About this exercise
All of the material must be duplicated exactly, line by line.

(Data begins)

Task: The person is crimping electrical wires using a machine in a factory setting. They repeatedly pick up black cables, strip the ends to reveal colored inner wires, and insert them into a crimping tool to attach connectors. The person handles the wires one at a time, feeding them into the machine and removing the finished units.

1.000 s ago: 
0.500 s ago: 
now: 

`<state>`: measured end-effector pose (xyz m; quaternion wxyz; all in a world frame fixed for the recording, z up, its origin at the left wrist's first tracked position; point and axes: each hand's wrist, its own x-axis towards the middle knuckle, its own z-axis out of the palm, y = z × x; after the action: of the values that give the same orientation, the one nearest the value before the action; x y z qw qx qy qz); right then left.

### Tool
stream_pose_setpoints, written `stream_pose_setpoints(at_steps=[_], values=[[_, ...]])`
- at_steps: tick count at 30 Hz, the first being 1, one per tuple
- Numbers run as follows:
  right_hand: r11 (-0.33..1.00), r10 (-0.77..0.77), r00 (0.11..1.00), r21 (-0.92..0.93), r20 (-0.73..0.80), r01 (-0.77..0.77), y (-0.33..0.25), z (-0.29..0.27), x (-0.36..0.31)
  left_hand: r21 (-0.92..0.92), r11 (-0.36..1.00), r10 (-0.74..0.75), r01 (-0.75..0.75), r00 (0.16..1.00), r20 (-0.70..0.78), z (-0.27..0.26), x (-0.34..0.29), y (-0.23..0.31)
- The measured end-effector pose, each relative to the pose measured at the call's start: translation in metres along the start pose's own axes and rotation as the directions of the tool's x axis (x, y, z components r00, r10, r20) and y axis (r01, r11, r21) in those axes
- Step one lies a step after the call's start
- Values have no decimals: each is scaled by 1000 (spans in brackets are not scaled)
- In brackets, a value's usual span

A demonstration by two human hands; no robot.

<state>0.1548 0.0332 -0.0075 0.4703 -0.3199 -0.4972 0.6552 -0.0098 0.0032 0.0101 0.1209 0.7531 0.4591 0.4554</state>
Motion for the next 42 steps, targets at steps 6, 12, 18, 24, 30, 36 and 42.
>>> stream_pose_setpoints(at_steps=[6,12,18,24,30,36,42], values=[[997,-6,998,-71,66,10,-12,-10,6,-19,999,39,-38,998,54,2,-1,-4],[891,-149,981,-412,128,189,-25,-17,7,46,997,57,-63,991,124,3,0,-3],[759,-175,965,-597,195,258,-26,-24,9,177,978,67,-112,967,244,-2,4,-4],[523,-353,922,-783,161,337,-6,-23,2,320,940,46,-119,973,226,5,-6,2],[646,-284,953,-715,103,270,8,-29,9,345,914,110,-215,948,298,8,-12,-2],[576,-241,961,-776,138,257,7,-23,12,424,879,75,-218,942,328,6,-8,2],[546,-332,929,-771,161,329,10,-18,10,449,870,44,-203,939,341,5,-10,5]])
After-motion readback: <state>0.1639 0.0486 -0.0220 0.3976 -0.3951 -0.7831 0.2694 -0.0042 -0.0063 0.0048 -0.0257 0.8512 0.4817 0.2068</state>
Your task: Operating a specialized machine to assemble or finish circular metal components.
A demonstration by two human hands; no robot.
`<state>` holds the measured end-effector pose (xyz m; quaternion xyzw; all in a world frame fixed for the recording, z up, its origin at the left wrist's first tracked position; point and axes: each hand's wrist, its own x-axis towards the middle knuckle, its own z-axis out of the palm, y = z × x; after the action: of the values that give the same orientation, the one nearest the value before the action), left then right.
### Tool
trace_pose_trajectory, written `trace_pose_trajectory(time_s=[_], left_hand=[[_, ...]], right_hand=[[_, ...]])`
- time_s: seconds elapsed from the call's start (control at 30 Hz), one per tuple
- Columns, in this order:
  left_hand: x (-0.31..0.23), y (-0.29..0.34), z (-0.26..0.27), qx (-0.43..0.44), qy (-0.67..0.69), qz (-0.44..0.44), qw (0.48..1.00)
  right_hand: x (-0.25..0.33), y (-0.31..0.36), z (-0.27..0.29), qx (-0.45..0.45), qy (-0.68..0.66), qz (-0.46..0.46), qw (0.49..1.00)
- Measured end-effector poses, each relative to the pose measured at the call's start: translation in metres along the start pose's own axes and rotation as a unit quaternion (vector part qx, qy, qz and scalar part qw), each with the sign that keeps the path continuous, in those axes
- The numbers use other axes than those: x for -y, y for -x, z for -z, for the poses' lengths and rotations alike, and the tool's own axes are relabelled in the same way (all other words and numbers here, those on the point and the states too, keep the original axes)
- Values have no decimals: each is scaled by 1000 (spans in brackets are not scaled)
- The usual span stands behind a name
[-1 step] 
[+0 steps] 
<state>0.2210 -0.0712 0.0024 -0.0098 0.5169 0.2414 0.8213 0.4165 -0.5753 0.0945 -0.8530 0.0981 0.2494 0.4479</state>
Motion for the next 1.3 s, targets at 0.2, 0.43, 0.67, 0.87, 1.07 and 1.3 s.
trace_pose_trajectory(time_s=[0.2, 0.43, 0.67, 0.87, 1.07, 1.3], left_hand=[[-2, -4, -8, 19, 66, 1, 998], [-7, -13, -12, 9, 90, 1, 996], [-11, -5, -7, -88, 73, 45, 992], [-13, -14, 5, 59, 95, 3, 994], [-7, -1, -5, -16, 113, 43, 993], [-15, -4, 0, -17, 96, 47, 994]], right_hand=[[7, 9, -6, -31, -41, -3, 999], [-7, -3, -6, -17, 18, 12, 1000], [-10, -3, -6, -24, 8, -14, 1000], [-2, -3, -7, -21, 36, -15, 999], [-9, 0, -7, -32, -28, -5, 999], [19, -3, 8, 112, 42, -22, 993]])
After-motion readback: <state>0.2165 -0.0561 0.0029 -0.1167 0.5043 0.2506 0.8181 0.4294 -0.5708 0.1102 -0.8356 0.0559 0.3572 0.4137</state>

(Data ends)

Finished exercise
Task: The person is crimping electrical wires using a machine in a factory setting. They repeatedly pick up black cables, strip the ends to reveal colored inner wires, and insert them into a crimping tool to attach connectors. The person handles the wires one at a time, feeding them into the machine and removing the finished units.

1.000 s ago: 
0.500 s ago: 
now: 

`<state>`: measured end-effector pose (xyz m; quaternion wxyz; all in a world frame fixed for the recording, z up, its origin at the left wrist's first tracked position; point and axes: each hand's wrist, its own x-axis towards the middle knuckle, its own z-axis out of the palm, y = z × x; after the action: of the values that give the same orientation, the one nearest the value before the action; x y z qw qx qy qz); right then left.

### Tool
stream_pose_setpoints, written `stream_pose_setpoints(at_steps=[_], values=[[_, ...]])`
- at_steps: tick count at 30 Hz, the first being 1, one per tuple
- Numbers run as follows:
  right_hand: r11 (-0.33..1.00), r10 (-0.77..0.77), r00 (0.11..1.00), r21 (-0.92..0.93), r20 (-0.73..0.80), r01 (-0.77..0.77), y (-0.33..0.25), z (-0.29..0.27), x (-0.36..0.31)
  left_hand: r21 (-0.92..0.92), r11 (-0.36..1.00), r10 (-0.74..0.75), r01 (-0.75..0.75), r00 (0.16..1.00), r20 (-0.70..0.78), z (-0.27..0.26), x (-0.34..0.29), y (-0.23..0.31)
- The measured end-effector pose, each relative to the pose measured at the call's start: translation in metres along the start pose's own axes and rotation as the directions of the tool's x axis (x, y, z components r00, r10, r20) and y axis (r01, r11, r21) in those axes
- Step one lies a step after the call's start
- Values have no decimals: each is scaled by 1000 (spans in brackets are not scaled)
- In brackets, a value's usual span

A demonstration by two human hands; no robot.

<state>0.1548 0.0332 -0.0075 0.4703 -0.3199 -0.4972 0.6552 -0.0098 0.0032 0.0101 0.1209 0.7531 0.4591 0.4554</state>
Motion for the next 42 steps, targets at steps 6, 12, 18, 24, 30, 36 and 42.
>>> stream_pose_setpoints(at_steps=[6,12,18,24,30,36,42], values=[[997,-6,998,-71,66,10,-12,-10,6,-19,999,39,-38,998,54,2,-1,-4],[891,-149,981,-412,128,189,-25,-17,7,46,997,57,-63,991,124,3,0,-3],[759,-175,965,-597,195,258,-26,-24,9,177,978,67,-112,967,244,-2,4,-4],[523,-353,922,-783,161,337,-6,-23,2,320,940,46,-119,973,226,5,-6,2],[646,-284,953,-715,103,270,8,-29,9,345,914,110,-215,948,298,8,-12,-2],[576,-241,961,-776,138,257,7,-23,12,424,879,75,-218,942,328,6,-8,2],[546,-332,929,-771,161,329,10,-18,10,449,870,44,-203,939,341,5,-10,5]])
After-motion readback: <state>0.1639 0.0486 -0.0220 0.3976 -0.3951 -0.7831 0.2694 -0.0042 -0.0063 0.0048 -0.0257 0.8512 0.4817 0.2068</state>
Your task: Operating a specialized machine to assemble or finish circular metal components.
A demonstration by two human hands; no robot.
`<state>` holds the measured end-effector pose (xyz m; quaternion xyzw; all in a world frame fixed for the recording, z up, its origin at the left wrist's first tracked position; point and axes: each hand's wrist, its own x-axis towards the middle knuckle, its own z-axis out of the palm, y = z × x; after the action: of the values that give the same orientation, the one nearest the value before the action), left then right.
### Tool
trace_pose_trajectory, written `trace_pose_trajectory(time_s=[_], left_hand=[[_, ...]], right_hand=[[_, ...]])`
- time_s: seconds elapsed from the call's start (control at 30 Hz), one per tuple
- Columns, in this order:
  left_hand: x (-0.31..0.23), y (-0.29..0.34), z (-0.26..0.27), qx (-0.43..0.44), qy (-0.67..0.69), qz (-0.44..0.44), qw (0.48..1.00)
  right_hand: x (-0.25..0.33), y (-0.31..0.36), z (-0.27..0.29), qx (-0.45..0.45), qy (-0.68..0.66), qz (-0.46..0.46), qw (0.49..1.00)
- Measured end-effector poses, each relative to the pose measured at the call's start: translation in metres along the start pose's own axes and rotation as a unit quaternion (vector part qx, qy, qz and scalar part qw), each with the sign that keeps the path continuous, in those axes
- The numbers use other axes than those: x for -y, y for -x, z for -z, for the poses' lengths and rotations alike, and the tool's own axes are relabelled in the same way (all other words and numbers here, those on the point and the states too, keep the original axes)
- Values have no decimals: each is scaled by 1000 (spans in brackets are not scaled)
- The usual span stands behind a name
[-1 step] 
[+0 steps] 
<state>0.2210 -0.0712 0.0024 -0.0098 0.5169 0.2414 0.8213 0.4165 -0.5753 0.0945 -0.8530 0.0981 0.2494 0.4479</state>
Motion for the next 1.3 s, targets at 0.2, 0.43, 0.67, 0.87, 1.07 and 1.3 s.
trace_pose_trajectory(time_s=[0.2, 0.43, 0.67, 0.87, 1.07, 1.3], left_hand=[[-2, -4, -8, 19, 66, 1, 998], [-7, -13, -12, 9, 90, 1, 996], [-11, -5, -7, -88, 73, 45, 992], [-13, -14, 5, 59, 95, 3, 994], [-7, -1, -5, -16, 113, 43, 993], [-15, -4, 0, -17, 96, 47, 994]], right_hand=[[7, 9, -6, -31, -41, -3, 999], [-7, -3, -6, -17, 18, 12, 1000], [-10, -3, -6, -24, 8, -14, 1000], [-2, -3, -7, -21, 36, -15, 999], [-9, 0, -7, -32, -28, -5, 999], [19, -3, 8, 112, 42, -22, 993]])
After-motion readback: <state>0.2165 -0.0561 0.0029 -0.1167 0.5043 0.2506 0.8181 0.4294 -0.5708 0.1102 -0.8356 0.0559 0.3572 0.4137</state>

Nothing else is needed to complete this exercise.